On Facebook (this is my penance for being one of those creepy moms who lurks on Facebook, spying on my kid) Tuffy tacked me on to a list of friends she challenged to come up with a list of books I've read that stuck with me; 15 books in 15 minutes. I usually hate these chain letter type quizzes, but this sounds like fun.

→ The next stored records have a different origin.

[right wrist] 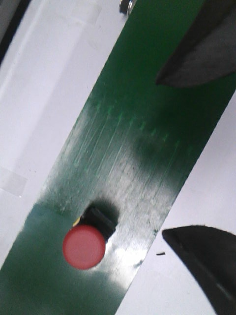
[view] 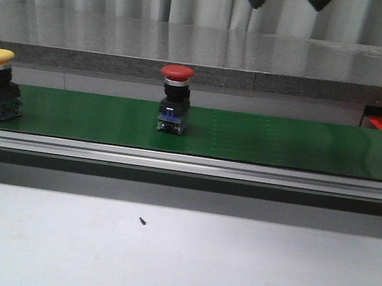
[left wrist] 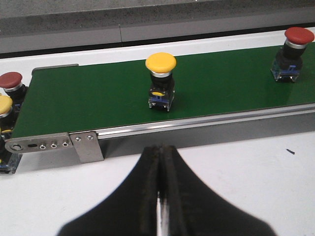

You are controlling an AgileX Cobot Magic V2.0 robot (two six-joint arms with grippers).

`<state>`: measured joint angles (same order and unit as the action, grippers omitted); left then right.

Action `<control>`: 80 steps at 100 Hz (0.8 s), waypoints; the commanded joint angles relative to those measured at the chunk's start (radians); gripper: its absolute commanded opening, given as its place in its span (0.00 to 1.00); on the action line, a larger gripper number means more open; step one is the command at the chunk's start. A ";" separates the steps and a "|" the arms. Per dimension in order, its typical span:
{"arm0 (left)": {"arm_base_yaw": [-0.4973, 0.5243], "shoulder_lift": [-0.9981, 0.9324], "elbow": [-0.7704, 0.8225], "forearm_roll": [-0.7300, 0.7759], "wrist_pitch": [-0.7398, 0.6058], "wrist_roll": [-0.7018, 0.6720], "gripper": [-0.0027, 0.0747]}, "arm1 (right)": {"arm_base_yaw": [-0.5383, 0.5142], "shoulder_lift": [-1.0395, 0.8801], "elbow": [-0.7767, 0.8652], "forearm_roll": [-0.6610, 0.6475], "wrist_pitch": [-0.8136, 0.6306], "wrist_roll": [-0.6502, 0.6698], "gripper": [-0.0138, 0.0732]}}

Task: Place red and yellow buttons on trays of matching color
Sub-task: 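Lower the right gripper onto the red button on the belt and grasp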

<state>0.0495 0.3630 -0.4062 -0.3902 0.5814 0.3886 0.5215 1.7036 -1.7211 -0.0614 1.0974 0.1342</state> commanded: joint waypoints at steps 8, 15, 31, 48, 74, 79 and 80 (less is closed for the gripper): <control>-0.007 0.007 -0.025 -0.028 -0.070 -0.004 0.01 | 0.035 0.079 -0.196 0.032 0.094 -0.008 0.82; -0.007 0.007 -0.025 -0.028 -0.070 -0.004 0.01 | 0.042 0.126 -0.255 0.061 0.116 -0.022 0.82; -0.007 0.007 -0.025 -0.028 -0.070 -0.004 0.01 | 0.042 0.215 -0.343 0.101 0.161 -0.028 0.82; -0.007 0.007 -0.025 -0.028 -0.070 -0.004 0.01 | 0.042 0.273 -0.353 0.104 0.143 -0.031 0.82; -0.007 0.007 -0.025 -0.028 -0.070 -0.004 0.01 | 0.040 0.346 -0.353 0.104 0.141 -0.039 0.82; -0.007 0.007 -0.025 -0.028 -0.070 -0.004 0.01 | 0.038 0.356 -0.353 0.104 0.144 -0.039 0.81; -0.007 0.007 -0.025 -0.028 -0.070 -0.004 0.01 | 0.038 0.358 -0.353 0.104 0.145 -0.039 0.81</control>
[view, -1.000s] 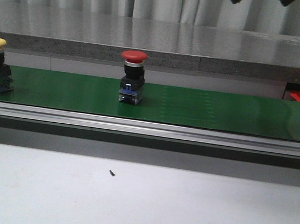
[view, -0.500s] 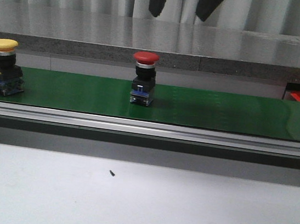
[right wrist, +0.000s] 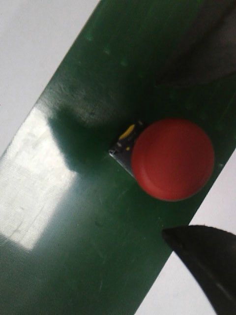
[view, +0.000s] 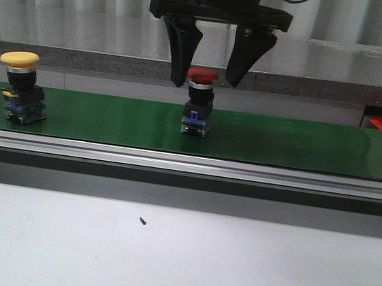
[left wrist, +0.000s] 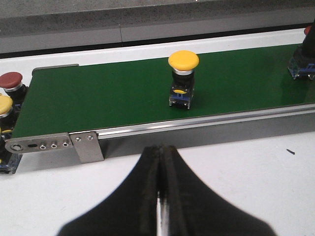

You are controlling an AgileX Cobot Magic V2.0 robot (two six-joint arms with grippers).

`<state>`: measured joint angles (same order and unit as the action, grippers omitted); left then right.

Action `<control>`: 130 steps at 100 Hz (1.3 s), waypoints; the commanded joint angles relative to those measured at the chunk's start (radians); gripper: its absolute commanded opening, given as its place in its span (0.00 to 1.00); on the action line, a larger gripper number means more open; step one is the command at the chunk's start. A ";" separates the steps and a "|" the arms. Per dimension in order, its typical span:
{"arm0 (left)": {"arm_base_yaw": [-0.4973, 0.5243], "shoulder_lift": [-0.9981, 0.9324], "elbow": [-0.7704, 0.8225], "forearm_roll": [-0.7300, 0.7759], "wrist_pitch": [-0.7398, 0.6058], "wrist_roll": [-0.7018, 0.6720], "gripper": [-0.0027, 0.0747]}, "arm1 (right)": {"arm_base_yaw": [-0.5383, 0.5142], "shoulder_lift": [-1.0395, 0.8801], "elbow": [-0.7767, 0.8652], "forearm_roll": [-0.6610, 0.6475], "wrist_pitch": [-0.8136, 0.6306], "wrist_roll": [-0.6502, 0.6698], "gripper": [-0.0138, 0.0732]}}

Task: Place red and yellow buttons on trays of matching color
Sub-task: 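Lower the right gripper onto the red button on the belt and grasp, then lift the red button into the red tray and open the right gripper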

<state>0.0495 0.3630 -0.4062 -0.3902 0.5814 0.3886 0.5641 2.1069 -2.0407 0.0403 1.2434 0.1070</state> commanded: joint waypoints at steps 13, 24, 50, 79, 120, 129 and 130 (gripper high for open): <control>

The rules: Don't take too long to think about it. Fifteen books you've read that stick with you. List the first fifteen you can recall in no more than fifteen minutes. Tag fifteen friends (or, if you're lazy like me, whichever number seems appropriate), including me, because I'm interested in seeing what books my friends choose. Do yours before you read anyone else's....

OK, here we go...

The Once and Future King, T. H. White
Sociobiology, E.O. Wilson
The Lone Ranger and Tonto Fistfight in Heaven, Sherman Alexie
The Panda's Thumb, Stephen Jay Gould
Horton Hatches the Egg, Dr. Seuss
Emma, Jane Austen
Small Gods, Terry Pratchett
Song of Solomon, Toni Morrison
The First Circle, Alexander Solzhenitsyn
Big Red, Jim Kjelgaard
Introduction to Population Genetics Theory, C.C. Li
The Elements of Style, Strunk and White
Angela's Ashes, Frank McCourt
Catch-22, Joseph Heller
Moby Dick, Herman Melville

I probably spent more than 15 minutes, but not a lot more. I'm kind of surprised at some of the things that bubbled up from my subconscious to wind up on the list. Some are books I haven't thought about in... decades. Big Red? Where did that come from? They're not all books I loved. For example, I had a love/hate relationship with Intro to Population Genetics Theory. And I definitely did not love Moby Dick. It was assigned in one of the few English classes I ever had to take. This was back at the dawn of time, you realize, but it really stuck with me. It really stuck with me. The book and the class about did me in. Tuffy, English major that she is, loved it.

I found it got easier to come up with books as I went along. By the time I got to the end, I was having to choose between books with equally valid claim to a place on the list. For some authors, it was hard to pick one book that stuck with me more than others. Sherman Alexie? Terry Pratchett? Stephen Jay Gould? Toni Morrison? If they wrote it, and I read it, it stuck with me.

Well, that was fun. Comparing my list to Tuffy's, I look like a troglodyte. I haven't even read most of the stuff on her list, and wouldn't be inclined to try. It looks like work.

Maybe that's why I wasn't an English major.

22 October 2010

Murder in Kenmore

I live in Kenmore, a suburb of Seattle at the north end of Lake Washington. About 6:30 the other evening I was sitting in the car while Scarecrow went in to Safeway to pick up a prescription. I was just sitting, not thinking about anything much, when after a while I noticed that crows had been flying overhead for kind of a long time. As I watched, they continued to fly overhead. Sometimes I could see 10 crows, sometimes maybe 50, sometimes only one or two, but for as long as I sat there I could see crows flying northward over the parking lot to their evening roost. I'd say I was there for about 15 minutes. When we left to drive home, they were still flying overhead.

That's a lot of crows. A murder of crows.

Their winter roost is a mile or so from our house. Every evening this time of year American crows (Corvus brachyrhynchos) congregate in this area in large numbers. Really large numbers. Tens of thousands. John Marzluff, a guy at UW who studies them, says the local crow population began to expand during '70s and since then has "increased 30-fold."

"It wasn't really a comeback," he says, "it was an invasion."

Crows are not your rare, exotic, or retiring bird. Even I can watch them. You don't have to creep up on them, stealthily, in inaccessible places, using a long-range spotting scope, at the crack of dawn, hoping to catch a fleeting glimpse. If you want to watch crows, toss a couple of Cheetos out there and you'll have more of them than you can keep track of. (Marzluff used Cheetos as bait when he was netting birds for his study. He says they're like crack to crows.)

Nothing bashful about crows. They are raucous and noisy and disputatious. They're smart and social and amazingly adaptable. They can figure out a way to live pretty much anywhere.

I really like them.

I admit, though, that watching them, I can't tell one from another. They have the advantage of me in that regard.